「石丸現象」が続いている。東京都知事選の結果が出た七夕の日から2週間以上が経ったいまも、石丸伸二氏への関心は冷めやらない。政治の道にとどまることを宣言した石丸氏に対し、既存政党に飽き足らない世論からは「第三極」の軸となることへの強い期待が寄せられている。石丸氏はこれから、どんな道を歩むのか。自民党を離党し、新興勢力「みんなの党」を築き上げ、最後は第三極のどん底を見た男・渡辺喜美氏に聞いた。(JBpress)
新しさは何もない「石丸現象」
――都知事選で約165万票を獲得した石丸伸二氏に新たな「第三極」としての注目が集まっています。みんなの党を立ち上げ、第三極としての期待を集めたご経験のある渡辺さんはどう見ますか。

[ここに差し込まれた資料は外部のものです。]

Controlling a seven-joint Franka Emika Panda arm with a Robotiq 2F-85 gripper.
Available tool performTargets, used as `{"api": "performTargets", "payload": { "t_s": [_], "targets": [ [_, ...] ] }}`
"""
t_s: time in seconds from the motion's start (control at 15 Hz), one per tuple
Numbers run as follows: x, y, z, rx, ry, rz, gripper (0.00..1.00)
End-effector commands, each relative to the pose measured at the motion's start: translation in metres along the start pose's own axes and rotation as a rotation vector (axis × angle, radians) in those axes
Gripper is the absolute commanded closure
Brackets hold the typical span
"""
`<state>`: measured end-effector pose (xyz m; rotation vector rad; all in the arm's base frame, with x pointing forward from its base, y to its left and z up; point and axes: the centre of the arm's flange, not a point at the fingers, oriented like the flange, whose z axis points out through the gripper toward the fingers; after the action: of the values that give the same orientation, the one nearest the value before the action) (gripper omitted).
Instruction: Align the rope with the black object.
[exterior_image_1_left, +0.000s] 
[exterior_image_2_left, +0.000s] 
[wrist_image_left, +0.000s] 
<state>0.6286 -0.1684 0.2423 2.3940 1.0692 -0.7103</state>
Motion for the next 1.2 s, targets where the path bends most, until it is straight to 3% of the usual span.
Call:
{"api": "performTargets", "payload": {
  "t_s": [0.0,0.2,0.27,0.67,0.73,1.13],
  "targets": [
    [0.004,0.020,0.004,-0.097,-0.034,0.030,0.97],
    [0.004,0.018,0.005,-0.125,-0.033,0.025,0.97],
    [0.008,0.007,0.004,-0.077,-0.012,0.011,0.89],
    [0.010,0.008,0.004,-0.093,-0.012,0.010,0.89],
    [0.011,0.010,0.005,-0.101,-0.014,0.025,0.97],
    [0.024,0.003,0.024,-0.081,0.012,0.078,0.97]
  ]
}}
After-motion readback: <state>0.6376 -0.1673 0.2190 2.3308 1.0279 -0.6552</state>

渡辺喜美氏(以下、渡辺氏):「石丸現象」って騒がれますが、別に初めてってことは何もないですよ。
東京都知事選で見たって、例えば、東国原英夫さん。「政治のエンタメ化」って石丸さんはおっしゃいましたが、東国原さんがそれですよ。
2011年の都知事選で、東国原さんもどの政党にも属さず立候補しました。宮崎県知事を1期お務めになったあとでした。まさに政治のエンタメ化で2位に食い込んで、得票数も石丸さんと似たような数字(169万669票)でしたね。
政治のエンタメ化といえば、橋下徹さんもそうです。『行列のできる法律相談所』(日本テレビ系)などのテレビタレントから転身したわけじゃないですか。
また、第三極という観点で見れば、8年前に都知事選に初めて出てきた小池百合子さんも、あのときは同じように第三極だったでしょう。
――政治の世界でときどき吹く風の一つで、今回プレイヤーが石丸さんになったというところでしょうか。
渡辺氏:そうですね。特に新しい手法もないと思います。
テレビで噛み付くのもご案内の通り。本人も言っていますが、狙い通りなのでしょう。